Although used by clinicians, these six factors can help you think about your own needs and treatment options as well. Most IOP programs incorporate a psychoeducational group therapy component; however, some also include individual therapy. Intensive inpatient service often takes place in a hospital setting, where attentive medical staff are available around the clock to monitor your health and care for your immediate needs. Your ongoing feedback will help you and your care team understand what tools, therapies, and self-care techniques are helping you feel better, and decide on a path forward once you’ve achieved your treatment goals. Addiction medicine physicians are specifically trained in a wide range of prevention, evaluation, and treatment methods for helping people with SUD and addiction.

Studies show that people who are alcohol dependent are two to three times as likely to suffer from major depression or anxiety over their lifetime. When addressing drinking problems, it’s important to also seek treatment for any accompanying medical and mental health issues. Over the last decade, the Centers for Medicare and Medicaid Services has started allowing states to use federal dollars to pay for care in mental health hospitals for a limited time, as long as they obtain a waiver.
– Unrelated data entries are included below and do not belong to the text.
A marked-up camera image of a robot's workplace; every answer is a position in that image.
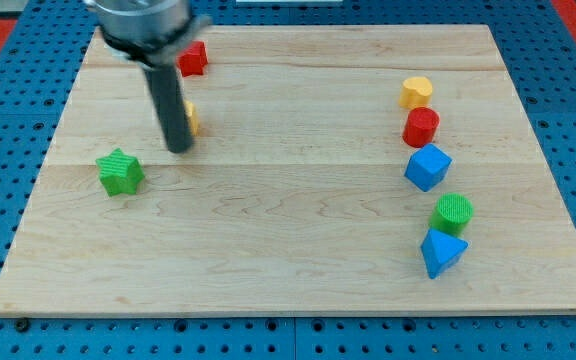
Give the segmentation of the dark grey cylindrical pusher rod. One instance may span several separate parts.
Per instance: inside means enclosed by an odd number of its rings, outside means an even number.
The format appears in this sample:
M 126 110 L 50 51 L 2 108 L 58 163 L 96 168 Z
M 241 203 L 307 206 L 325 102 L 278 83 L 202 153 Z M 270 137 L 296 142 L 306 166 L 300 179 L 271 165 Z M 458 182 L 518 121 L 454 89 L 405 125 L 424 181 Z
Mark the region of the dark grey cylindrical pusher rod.
M 173 65 L 164 65 L 145 70 L 144 75 L 167 150 L 174 154 L 188 151 L 194 138 L 177 69 Z
The rise and fall of the mental hospital

The good news is that no matter how severe the problem may seem, most people with AUD can benefit from some form of treatment. Alcohol-related problems—which result from drinking too much, too fast, or too often—are among the most significant public health issues in the United States. These two options can be used in combination and tailored to individual needs. There are three things that you can do that will bring the illness under control.

NIAAA cannot endorse any treatment providers nor be responsible for the options ultimately chosen. The NIAAA Alcohol Treatment Navigator® cannot ensure that the search process will deliver higher-quality treatment providers in your vicinity who are using evidence-based approaches. In addition, the search tools on the Navigator may not capture every possible higher-quality treatment provider in your vicinity. For any alcohol treatment program you are considering, be sure to ask the 10 recommended questions, and use the answers to check for five signs of higher-quality care. For serious alcohol use disorder, you may need a stay at a residential treatment facility. Most residential treatment programs include individual and group therapy, support groups, educational lectures, family involvement, and activity therapy.
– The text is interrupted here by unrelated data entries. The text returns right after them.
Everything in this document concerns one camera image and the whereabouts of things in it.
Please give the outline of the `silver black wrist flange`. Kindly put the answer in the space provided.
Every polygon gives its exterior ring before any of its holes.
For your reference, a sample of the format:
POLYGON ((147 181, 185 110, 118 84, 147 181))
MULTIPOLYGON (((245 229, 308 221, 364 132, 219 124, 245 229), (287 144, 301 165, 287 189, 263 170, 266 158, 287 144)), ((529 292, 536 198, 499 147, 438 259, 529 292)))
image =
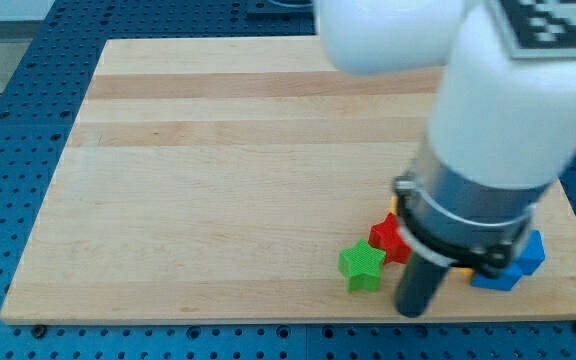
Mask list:
POLYGON ((496 173, 482 159, 459 168, 424 138, 405 173, 393 180, 400 234, 413 251, 406 278, 443 278, 467 267, 496 278, 527 246, 550 174, 512 164, 496 173))

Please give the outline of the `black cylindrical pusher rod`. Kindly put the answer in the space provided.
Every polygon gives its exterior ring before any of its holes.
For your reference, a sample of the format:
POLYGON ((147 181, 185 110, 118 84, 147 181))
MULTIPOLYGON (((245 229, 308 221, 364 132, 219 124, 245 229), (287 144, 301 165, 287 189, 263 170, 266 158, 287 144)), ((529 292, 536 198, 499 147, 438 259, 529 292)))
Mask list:
POLYGON ((423 315, 448 270, 414 252, 395 291, 396 310, 409 318, 423 315))

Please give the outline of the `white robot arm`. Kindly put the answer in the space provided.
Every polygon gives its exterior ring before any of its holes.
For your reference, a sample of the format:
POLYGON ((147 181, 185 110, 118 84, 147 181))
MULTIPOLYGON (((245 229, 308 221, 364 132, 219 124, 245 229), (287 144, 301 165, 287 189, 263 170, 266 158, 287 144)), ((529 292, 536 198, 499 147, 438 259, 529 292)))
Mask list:
POLYGON ((576 154, 576 1, 317 1, 313 12, 343 72, 443 70, 419 150, 393 181, 412 251, 397 311, 421 315, 452 267, 500 276, 576 154))
Once you’ve made the decision to enter treatment, you may enter the same day or you may have a scheduled admission a few days out. This might include navigating family or work responsibilities, packing, managing financial obligations, informing loved ones, etc. If you’re traveling to rehab, also ensure you understand your flight itinerary or driving directions, which can help to reduce stress and fear during travel time. AUD may be somewhat different for everyone, and for that reason, a variety of treatment approaches are available to better speak to each person’s individual needs. There is no one-size-fits-all solution, and often, understanding the different options can facilitate the choice.

  • Alcohol rehab includes treatment programs that cover a variety of approaches to managing alcohol use disorder and overcoming addiction.
  • Find board-certified addiction psychiatrists for mental health care.
  • Treatment may involve a brief intervention, individual or group counseling, an outpatient program, or a residential inpatient stay.
  • Caring for a person who has problems with alcohol can be very stressful.
  • These live-in facilities afford you stability and support as you learn relapse prevention strategies and get psychosocial treatments, such as group counseling or one-on-one sessions.
  • Ninety-five percent of non-treated alcoholics did of their addiction and average of 26 years earlier than they would otherwise.

The Navigator will steer you toward evidence-based treatment, which applies knowledge gained through decades of carefully designed scientific research. Unlike many other resources you may find online, the Navigator has no commercial sponsors. Instead, it is produced by the leading U.S. agency for scientific research on alcohol and health, the National Institute on Alcohol Abuse and Alcoholism (NIAAA).